Do those gene patents encourage science by providing a monetary incentive for researchers? Or do they discourage science by creating artificial barriers to the use and study of genes by the companies that don't hold the patents.

Guest host Michael Aranda discusses.

[Intro music plays]

Welcome to SciShow News. I'm Michael Aranda in for Hank Green.

 40% of your genes

And today we are going to be talking about genes. I've got them, you've got them, their natural. Someone asked whether they belong in the public domain, I think my answer would be yes. But, on Monday the US Supreme Court began hearing a weird case that raises a weirder question: Can someone own your genes?

The fact is that more than 4,000 of your genes, over 40% of the human genome have already been patented. Just as other companies patent nifty new inventions and secret formulas for soft drinks, private research firms have been patenting genes for years. But is this the best interest of science? About 150,000 geneticists, pathologists, and laboratory professionals say "Not so much."
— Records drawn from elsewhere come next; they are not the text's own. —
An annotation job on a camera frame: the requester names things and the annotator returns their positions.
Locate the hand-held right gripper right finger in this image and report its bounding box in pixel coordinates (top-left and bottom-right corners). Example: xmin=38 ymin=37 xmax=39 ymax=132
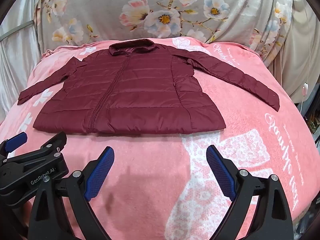
xmin=206 ymin=145 xmax=300 ymax=240

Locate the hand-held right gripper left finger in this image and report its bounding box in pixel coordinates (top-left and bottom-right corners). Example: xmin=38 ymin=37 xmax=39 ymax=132
xmin=27 ymin=146 xmax=115 ymax=240

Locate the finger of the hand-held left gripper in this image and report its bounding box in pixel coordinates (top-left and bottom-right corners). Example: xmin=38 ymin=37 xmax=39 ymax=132
xmin=31 ymin=131 xmax=68 ymax=158
xmin=0 ymin=132 xmax=28 ymax=164

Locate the maroon puffer jacket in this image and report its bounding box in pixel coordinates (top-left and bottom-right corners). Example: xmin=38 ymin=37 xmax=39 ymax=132
xmin=18 ymin=38 xmax=280 ymax=134

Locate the pink printed blanket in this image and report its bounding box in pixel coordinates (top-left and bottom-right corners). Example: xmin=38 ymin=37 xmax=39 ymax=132
xmin=0 ymin=37 xmax=313 ymax=240

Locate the grey floral bed sheet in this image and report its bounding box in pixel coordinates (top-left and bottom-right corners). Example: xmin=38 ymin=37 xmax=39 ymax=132
xmin=32 ymin=0 xmax=297 ymax=62

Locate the white cable with switch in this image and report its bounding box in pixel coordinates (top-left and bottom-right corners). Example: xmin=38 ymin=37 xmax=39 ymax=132
xmin=299 ymin=27 xmax=313 ymax=113

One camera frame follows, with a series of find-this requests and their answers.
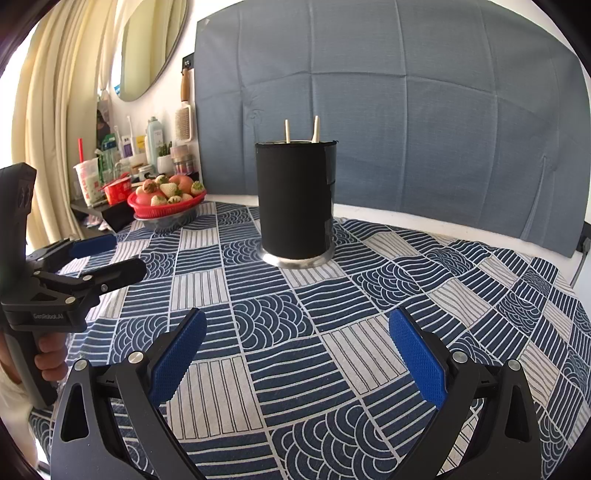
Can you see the red instant noodle cup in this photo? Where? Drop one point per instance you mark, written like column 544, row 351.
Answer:
column 117, row 191

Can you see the metal bowl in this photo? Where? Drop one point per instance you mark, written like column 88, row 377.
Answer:
column 171, row 221

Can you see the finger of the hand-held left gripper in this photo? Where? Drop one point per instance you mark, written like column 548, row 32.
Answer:
column 120, row 273
column 92, row 247

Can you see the white drink cup red straw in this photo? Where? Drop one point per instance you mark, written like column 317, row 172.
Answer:
column 87, row 182

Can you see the small potted plant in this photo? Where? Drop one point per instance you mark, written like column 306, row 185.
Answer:
column 164, row 164

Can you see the blue white patterned tablecloth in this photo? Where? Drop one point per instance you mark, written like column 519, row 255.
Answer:
column 323, row 323

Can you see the cream curtain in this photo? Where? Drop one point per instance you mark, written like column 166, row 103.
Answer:
column 55, row 115

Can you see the wooden hairbrush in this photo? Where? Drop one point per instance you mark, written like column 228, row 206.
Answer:
column 183, row 122

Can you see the black side table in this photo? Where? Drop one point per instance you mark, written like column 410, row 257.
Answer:
column 120, row 215

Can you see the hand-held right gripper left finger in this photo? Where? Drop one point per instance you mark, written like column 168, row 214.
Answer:
column 180, row 355

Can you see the wall socket plug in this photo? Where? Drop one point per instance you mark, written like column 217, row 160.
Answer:
column 584, row 244

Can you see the pale green spray bottle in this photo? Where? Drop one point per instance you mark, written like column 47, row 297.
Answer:
column 154, row 143

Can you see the white ceramic spoon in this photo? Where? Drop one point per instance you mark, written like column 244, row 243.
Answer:
column 316, row 129

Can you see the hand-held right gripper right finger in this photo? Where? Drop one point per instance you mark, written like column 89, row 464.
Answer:
column 418, row 355

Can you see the grey-blue backdrop cloth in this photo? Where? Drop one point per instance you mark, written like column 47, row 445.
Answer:
column 392, row 115

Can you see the red fruit basket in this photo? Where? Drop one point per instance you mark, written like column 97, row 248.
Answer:
column 141, row 211

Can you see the person's left forearm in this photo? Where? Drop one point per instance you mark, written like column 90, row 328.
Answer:
column 11, row 392

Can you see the black cylindrical utensil holder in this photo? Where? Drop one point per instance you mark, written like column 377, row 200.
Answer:
column 295, row 203

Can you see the person's left hand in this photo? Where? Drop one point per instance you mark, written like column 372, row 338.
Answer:
column 51, row 355

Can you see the round wall mirror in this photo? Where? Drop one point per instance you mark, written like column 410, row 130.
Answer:
column 147, row 46

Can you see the black wall hook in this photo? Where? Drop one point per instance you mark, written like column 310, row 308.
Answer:
column 187, row 62

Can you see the pile of mixed fruit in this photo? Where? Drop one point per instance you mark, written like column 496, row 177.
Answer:
column 168, row 190

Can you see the stacked small jars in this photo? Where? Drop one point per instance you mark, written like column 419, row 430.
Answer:
column 181, row 161

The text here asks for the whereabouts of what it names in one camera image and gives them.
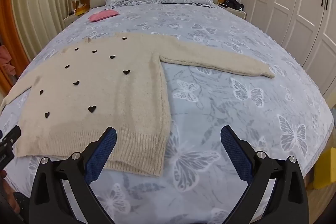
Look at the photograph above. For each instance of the black bag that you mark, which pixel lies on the black bag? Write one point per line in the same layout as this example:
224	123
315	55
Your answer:
235	4

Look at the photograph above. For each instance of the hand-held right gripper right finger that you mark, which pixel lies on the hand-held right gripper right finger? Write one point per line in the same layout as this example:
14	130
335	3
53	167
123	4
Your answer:
236	155

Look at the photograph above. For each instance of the beige pleated curtain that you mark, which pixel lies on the beige pleated curtain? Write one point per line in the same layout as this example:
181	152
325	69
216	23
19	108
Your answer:
39	3

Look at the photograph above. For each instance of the person's dark dotted pants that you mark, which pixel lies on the person's dark dotted pants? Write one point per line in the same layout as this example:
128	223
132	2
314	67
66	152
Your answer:
19	200

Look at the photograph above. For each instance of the yellow item on nightstand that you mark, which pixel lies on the yellow item on nightstand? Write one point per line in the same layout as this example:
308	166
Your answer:
79	12

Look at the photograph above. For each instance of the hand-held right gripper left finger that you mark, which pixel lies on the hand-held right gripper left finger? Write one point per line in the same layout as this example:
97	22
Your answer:
102	158

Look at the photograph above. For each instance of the orange curtain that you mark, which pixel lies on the orange curtain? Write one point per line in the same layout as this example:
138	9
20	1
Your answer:
10	29

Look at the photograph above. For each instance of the pink pouch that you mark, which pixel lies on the pink pouch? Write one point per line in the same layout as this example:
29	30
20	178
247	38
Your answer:
103	15

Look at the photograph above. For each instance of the white nightstand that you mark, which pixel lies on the white nightstand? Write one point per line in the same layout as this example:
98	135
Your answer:
240	14
69	19

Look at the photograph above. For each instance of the yellow box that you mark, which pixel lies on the yellow box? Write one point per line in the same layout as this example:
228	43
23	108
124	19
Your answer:
325	169

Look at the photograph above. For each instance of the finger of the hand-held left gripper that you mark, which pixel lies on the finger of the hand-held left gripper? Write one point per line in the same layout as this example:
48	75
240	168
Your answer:
11	136

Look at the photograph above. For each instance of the bed with butterfly duvet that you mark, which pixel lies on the bed with butterfly duvet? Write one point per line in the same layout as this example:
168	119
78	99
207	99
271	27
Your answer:
223	108

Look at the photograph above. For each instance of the pink cloth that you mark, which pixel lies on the pink cloth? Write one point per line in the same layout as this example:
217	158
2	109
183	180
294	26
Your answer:
5	56

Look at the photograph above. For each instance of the beige sweater with black hearts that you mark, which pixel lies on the beige sweater with black hearts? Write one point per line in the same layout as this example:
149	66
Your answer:
92	87

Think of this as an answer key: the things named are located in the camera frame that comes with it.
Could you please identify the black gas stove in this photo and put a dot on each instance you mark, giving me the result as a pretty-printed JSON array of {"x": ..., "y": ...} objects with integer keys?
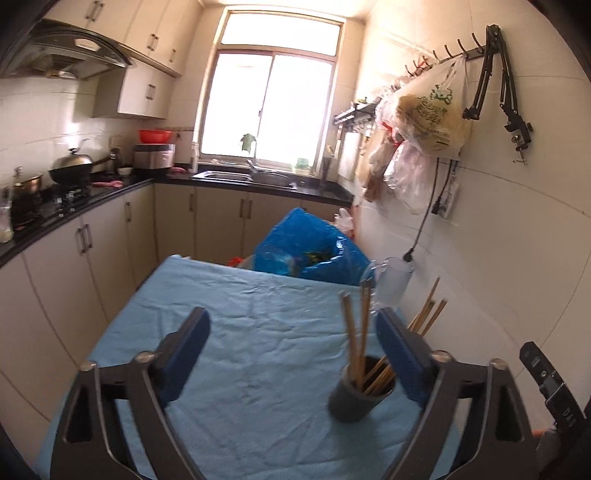
[{"x": 69, "y": 196}]

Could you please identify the small white plastic bag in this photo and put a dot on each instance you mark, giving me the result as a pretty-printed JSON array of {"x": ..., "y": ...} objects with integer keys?
[{"x": 345, "y": 221}]

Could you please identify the light blue tablecloth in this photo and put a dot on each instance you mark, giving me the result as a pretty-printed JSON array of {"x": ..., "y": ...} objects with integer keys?
[{"x": 258, "y": 332}]

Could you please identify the black kitchen countertop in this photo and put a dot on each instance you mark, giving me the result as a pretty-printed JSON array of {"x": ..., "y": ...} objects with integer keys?
[{"x": 318, "y": 194}]

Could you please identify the steel faucet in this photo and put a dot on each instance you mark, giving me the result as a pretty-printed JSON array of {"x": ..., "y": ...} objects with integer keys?
[{"x": 255, "y": 164}]

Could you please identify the blue plastic bag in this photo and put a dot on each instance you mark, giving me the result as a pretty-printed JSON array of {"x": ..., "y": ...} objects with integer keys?
[{"x": 295, "y": 240}]

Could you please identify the steel countertop appliance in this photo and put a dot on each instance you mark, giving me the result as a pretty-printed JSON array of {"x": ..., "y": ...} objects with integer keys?
[{"x": 154, "y": 157}]

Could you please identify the white cutting board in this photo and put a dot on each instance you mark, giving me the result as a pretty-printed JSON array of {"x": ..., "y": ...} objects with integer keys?
[{"x": 347, "y": 157}]

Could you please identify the beige printed plastic bag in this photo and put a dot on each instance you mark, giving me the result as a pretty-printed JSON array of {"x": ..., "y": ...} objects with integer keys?
[{"x": 429, "y": 115}]

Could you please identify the green windowsill container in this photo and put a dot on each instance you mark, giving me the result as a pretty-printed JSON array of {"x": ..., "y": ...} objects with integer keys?
[{"x": 301, "y": 165}]

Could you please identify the pink clear plastic bags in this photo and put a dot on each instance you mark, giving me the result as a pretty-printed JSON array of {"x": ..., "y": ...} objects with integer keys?
[{"x": 406, "y": 180}]

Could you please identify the dark utensil caddy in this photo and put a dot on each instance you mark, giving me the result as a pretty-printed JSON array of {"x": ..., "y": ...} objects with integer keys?
[{"x": 326, "y": 168}]

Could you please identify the low cream wall cabinet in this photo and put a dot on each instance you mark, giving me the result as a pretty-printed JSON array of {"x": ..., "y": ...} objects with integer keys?
[{"x": 138, "y": 94}]

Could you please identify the red plastic basin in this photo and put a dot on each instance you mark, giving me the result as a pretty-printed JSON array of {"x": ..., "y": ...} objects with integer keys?
[{"x": 154, "y": 136}]

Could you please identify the steel sink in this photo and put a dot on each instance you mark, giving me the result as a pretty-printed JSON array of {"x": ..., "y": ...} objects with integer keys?
[{"x": 231, "y": 177}]

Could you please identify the stainless steel pot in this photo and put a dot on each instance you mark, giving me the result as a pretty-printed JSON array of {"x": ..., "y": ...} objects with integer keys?
[{"x": 27, "y": 189}]

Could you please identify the white bottle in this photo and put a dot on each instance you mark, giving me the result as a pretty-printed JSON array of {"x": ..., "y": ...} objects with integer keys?
[{"x": 193, "y": 159}]

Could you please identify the metal wall rack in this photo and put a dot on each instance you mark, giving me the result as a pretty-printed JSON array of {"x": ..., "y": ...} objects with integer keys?
[{"x": 355, "y": 115}]

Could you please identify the metal wall hook rail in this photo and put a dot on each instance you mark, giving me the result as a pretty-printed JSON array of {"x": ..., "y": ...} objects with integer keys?
[{"x": 455, "y": 48}]

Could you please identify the green cloth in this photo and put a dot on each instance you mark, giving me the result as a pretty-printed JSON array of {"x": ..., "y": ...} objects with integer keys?
[{"x": 248, "y": 143}]

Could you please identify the cream base cabinets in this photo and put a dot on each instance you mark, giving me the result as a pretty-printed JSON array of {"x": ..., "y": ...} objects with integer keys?
[{"x": 217, "y": 221}]

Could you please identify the small white bowl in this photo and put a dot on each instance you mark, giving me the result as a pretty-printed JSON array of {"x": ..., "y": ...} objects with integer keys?
[{"x": 123, "y": 171}]

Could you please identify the kitchen window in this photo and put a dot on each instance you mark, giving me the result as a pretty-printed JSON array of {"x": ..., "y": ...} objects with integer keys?
[{"x": 268, "y": 101}]

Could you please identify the black wok with lid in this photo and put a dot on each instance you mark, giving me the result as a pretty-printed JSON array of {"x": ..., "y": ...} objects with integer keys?
[{"x": 71, "y": 168}]

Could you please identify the grey range hood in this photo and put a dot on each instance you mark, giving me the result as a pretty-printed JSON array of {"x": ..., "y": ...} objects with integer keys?
[{"x": 60, "y": 50}]

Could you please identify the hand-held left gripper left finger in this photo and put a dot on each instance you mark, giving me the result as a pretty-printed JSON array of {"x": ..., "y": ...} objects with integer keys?
[{"x": 184, "y": 360}]

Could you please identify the pile of wooden chopsticks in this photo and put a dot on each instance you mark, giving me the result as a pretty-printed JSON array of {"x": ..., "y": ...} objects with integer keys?
[{"x": 364, "y": 332}]

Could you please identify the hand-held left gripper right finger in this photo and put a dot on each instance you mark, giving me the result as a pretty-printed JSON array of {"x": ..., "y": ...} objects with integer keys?
[{"x": 399, "y": 360}]

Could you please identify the dark round chopstick holder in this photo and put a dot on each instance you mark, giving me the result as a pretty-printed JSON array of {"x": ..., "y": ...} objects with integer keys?
[{"x": 351, "y": 406}]

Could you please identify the row of cream upper cabinets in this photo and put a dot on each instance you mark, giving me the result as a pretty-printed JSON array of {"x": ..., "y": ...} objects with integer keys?
[{"x": 152, "y": 32}]

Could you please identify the clear glass mug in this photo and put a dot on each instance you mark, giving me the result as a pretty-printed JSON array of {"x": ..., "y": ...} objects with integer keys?
[{"x": 392, "y": 281}]

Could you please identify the white wall socket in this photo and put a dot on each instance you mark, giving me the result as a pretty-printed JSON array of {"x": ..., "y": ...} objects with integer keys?
[{"x": 448, "y": 198}]

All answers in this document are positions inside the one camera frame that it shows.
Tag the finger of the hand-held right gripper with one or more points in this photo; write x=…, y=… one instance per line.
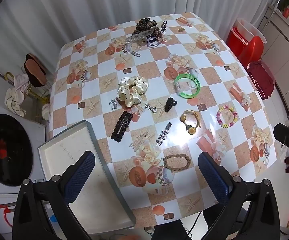
x=288, y=136

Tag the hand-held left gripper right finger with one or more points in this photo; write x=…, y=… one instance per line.
x=213, y=177

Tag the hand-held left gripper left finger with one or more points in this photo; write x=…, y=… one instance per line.
x=82, y=177

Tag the grey rectangular tray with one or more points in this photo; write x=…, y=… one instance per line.
x=59, y=155

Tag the black beaded snap clip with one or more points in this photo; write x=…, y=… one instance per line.
x=121, y=126

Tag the silver star hair clip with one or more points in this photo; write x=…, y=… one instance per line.
x=164, y=135

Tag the green translucent bangle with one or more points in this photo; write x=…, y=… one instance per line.
x=195, y=90

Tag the silver charm pendant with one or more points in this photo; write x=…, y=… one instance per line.
x=150, y=107

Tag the small clear hair clip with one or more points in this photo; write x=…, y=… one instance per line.
x=177, y=86

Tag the cream polka dot scrunchie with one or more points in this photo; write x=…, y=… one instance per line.
x=132, y=88

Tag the dark red cloth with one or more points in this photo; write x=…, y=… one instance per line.
x=262, y=78

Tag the white cabinet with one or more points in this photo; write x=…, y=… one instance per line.
x=284, y=62

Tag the thin beige hair pins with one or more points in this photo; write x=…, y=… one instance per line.
x=140, y=140

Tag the white washing machine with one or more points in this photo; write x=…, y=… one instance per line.
x=9, y=150

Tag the silver earring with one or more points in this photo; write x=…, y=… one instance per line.
x=112, y=103

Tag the red plastic lid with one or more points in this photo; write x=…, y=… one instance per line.
x=253, y=50

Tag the small black hair claw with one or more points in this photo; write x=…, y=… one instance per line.
x=169, y=104

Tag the red plastic bucket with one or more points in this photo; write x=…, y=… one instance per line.
x=235, y=41

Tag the white plastic basin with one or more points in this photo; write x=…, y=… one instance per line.
x=249, y=28

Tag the beige cloth bag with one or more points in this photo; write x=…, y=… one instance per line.
x=14, y=95

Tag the brown slipper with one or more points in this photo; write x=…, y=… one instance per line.
x=30, y=56
x=35, y=73

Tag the checkered printed tablecloth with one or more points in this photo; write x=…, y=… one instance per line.
x=157, y=62

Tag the silver lobster clasp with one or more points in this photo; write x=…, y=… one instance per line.
x=135, y=54

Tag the small beige hair accessory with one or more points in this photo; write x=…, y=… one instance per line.
x=165, y=38

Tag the clear large hair claw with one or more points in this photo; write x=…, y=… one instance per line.
x=137, y=39

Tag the small gold ornament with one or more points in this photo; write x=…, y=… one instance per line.
x=180, y=29

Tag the leopard print hair claw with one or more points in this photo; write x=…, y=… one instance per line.
x=144, y=24

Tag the white curtain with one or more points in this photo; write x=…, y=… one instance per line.
x=84, y=10

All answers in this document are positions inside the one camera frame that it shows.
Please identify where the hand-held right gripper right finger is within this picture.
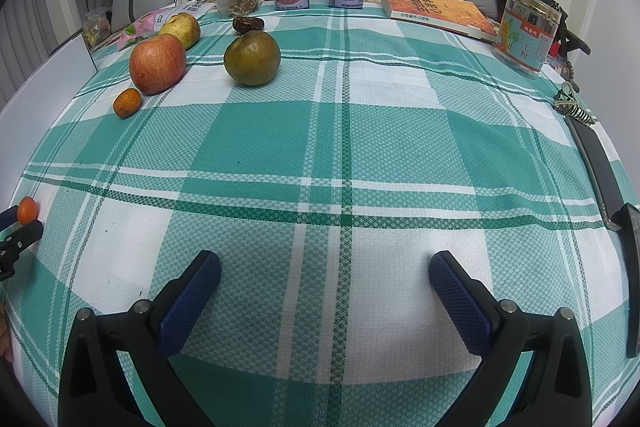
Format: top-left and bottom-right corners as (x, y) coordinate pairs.
(428, 250), (594, 427)

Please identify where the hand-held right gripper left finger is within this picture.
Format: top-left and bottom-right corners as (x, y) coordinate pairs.
(56, 250), (223, 427)

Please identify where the small orange kumquat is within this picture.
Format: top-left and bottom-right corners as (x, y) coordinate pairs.
(18, 198), (40, 225)
(113, 88), (142, 119)

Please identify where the yellow pear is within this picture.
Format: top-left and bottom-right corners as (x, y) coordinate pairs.
(159, 13), (201, 50)

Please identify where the green white checked tablecloth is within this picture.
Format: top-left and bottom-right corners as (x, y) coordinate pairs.
(0, 0), (640, 427)

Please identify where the long black phone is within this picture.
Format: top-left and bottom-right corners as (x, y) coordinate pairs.
(565, 114), (626, 229)

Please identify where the clear bag of snacks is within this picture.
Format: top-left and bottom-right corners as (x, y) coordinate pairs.
(82, 7), (113, 50)

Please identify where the red apple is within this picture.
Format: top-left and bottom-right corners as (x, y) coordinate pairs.
(129, 33), (187, 95)

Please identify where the striped hair clip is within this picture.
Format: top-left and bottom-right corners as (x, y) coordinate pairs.
(554, 82), (598, 125)

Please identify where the pink snack packet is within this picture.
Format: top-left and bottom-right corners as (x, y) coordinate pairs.
(120, 9), (176, 48)

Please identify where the clear jar with printed label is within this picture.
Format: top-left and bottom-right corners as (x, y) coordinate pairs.
(494, 0), (561, 79)

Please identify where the dark brown date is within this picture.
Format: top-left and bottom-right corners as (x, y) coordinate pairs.
(232, 17), (265, 34)

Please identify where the white snack packet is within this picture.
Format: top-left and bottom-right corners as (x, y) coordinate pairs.
(175, 0), (218, 20)

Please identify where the orange book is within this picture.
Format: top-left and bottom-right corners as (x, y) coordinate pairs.
(381, 0), (501, 44)

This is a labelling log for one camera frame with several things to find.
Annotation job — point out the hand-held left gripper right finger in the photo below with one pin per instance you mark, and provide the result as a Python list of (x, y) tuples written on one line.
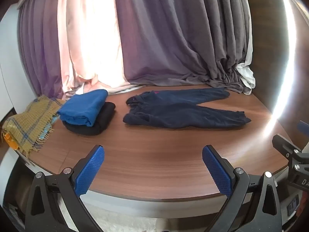
[(217, 171)]

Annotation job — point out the folded black cloth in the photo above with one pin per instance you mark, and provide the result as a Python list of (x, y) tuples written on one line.
[(99, 123)]

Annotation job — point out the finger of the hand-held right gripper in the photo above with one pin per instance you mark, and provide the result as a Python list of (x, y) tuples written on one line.
[(284, 145), (303, 126)]

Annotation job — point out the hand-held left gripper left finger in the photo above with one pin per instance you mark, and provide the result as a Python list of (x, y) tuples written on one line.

Among those who joined in this weeks legal battle, the American Medical Association, the American Society of Human Genetics, and even James Watson, co-discoverer of DNA's double helix structure. They argue that gene patents tie the hands of genetic researchers, but some others say that if companies can't make money from genetic research, there won't be any incentive to do it. 


The case in front of the Supreme Court right now has to do with two of your genes called BRCA 1 & 2, which are shared by all humans. In the 1990s a biotech company called Myriad found that certain mutations on the genes predisposed their carriers to breast and ovarian cancer. The company patented the genes and since then has gathered lots of data and developed tests that identify some of the dangerous mutations.

 Gene Patent Problems

But, because of the patents, Myriad basically has a monopoly on anything that has to do with the genes. So, if you think you have one of the mutations and you want to find out, your only choice, at least in the US, is to dish out about $3,000 to the company, and your doctor can't give you advice because nobody knows much about the genes except Myriad, which reportedly isn't sharing it's data.

All of this got some organizations including the American Civil Liberties Union and the Public Patent Foundation pretty fired up in defense of patients. So, in 2009, they sued. Obviously we don't want to live in a world where scientist get sued all the time for doing science, but do gene patents actually make it harder for scientist to do their jobs?

Since 1998, patent holders have sued scientists doing basic research on diseases from Alzhiemer's to Autism. In 2010, the Us Department in Health and Human Services found that patent holders have prevented doctors and labs from offering test for diseases like, Lukemia, Huntington's Disease, and a heart condition called Long QT Syndrome.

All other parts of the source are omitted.